To create an isolation environment, the MIT researchers enlisted 40 healthy volunteers, who were mainly college students, and confined them to a windowless room on campus for 10 hours. The participants were not allowed to use their phones, but did have access to a computer they could use to contact the researchers if necessary.

“There were a whole bunch of interventions we used to make sure that it would really feel strange and different and isolated,” Saxe said. “They had to let us know when they were going to the bathroom so we could make sure it was empty. We delivered food to the door and then texted them when it was there so they could go get it. They really were not allowed to see people.”

On a different day, each participant underwent 10 hours of fasting. After the 10-hour period of isolation or fasting, the participants were scanned in an MRI machine while looking at images of food, images of people interacting and neutral images such as flowers.

The researchers focused on the substantia nigra, a tiny structure in the midbrain that has been linked with hunger cravings and drug cravings.

The researchers found that when socially isolated subjects saw photos of people enjoying social interactions, the “craving signal” in their substantia nigra was similar to the signal produced when they saw pictures of food after fasting.

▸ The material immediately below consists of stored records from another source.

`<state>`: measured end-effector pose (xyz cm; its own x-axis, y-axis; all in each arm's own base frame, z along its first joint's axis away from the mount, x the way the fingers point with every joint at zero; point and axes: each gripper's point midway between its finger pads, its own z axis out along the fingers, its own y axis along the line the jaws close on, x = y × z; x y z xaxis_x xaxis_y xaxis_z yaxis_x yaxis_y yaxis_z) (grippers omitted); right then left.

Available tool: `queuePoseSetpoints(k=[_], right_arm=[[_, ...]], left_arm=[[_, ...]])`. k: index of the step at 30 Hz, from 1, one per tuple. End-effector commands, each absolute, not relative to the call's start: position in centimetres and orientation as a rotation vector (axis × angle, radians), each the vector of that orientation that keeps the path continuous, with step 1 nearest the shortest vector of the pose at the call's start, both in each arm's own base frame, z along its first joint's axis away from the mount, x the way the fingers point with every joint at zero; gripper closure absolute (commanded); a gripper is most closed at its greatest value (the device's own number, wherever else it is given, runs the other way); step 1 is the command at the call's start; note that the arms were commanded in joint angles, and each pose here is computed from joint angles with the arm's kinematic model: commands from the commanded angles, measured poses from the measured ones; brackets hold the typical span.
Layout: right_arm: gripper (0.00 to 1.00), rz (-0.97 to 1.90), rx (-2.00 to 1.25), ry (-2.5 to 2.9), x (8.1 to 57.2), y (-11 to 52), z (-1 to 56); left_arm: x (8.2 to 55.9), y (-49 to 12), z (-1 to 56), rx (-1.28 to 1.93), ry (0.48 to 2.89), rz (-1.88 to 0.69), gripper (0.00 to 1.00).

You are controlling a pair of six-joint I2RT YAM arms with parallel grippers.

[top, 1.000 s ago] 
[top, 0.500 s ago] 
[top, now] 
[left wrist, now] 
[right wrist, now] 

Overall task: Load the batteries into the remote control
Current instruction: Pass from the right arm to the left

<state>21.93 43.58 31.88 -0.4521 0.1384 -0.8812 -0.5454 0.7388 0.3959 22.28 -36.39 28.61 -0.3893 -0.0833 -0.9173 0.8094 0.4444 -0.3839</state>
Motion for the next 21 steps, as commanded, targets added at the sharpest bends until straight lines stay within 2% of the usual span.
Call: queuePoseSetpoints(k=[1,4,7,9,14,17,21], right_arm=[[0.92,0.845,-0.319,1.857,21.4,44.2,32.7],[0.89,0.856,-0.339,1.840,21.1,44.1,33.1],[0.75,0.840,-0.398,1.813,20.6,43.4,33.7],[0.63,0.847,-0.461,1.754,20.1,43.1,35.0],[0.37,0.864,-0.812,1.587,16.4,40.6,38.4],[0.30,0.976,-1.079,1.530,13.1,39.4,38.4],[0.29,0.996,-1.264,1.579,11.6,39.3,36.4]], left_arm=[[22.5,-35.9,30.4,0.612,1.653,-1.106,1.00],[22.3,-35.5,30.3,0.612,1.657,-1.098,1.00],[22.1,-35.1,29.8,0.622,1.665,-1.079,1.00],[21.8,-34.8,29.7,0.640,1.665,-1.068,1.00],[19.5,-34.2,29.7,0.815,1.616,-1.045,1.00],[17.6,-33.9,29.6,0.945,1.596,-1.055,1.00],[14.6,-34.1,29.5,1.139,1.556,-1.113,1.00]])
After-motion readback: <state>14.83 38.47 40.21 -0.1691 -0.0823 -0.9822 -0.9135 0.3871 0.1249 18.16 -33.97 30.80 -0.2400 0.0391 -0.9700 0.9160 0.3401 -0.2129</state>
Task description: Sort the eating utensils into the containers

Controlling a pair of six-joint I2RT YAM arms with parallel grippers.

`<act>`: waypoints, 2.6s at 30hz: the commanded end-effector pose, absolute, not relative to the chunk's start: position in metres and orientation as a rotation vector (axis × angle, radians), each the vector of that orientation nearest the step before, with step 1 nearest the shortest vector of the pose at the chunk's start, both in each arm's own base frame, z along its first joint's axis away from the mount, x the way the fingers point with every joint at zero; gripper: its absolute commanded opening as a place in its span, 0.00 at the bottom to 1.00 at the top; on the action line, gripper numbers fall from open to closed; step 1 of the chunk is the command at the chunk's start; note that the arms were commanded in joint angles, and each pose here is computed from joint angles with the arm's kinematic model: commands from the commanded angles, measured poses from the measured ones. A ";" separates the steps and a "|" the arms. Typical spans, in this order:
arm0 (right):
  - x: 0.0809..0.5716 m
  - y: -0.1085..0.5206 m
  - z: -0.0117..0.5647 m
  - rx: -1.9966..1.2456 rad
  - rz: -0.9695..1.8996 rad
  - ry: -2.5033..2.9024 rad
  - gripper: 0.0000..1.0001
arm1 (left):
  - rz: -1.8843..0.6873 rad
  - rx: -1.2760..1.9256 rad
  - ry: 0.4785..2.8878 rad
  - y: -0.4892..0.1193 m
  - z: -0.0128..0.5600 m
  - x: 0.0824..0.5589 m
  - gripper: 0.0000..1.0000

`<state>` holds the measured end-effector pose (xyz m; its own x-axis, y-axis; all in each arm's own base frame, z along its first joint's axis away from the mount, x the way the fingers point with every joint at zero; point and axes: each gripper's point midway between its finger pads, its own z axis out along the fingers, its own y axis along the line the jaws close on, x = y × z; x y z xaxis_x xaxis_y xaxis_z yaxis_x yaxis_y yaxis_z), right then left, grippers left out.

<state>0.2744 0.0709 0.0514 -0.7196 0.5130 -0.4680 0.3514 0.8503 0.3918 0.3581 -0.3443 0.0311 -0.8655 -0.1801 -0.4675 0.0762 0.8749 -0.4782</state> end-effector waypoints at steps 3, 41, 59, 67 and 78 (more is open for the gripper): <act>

The researchers also found a participant’s normal level of social interaction affected their craving after isolation. “For people who reported that their lives were really full of satisfying social interactions, this intervention had a bigger effect on their brains and on their self-reports,” Saxe said.

Now that the researchers can observe the effects of social isolation on brain activity, Saxe said they can try to answer additional questions, such as how social isolation affect people’s behavior, whether virtual social contacts such as video calls help to alleviate cravings for social interaction and how isolation affects different age groups.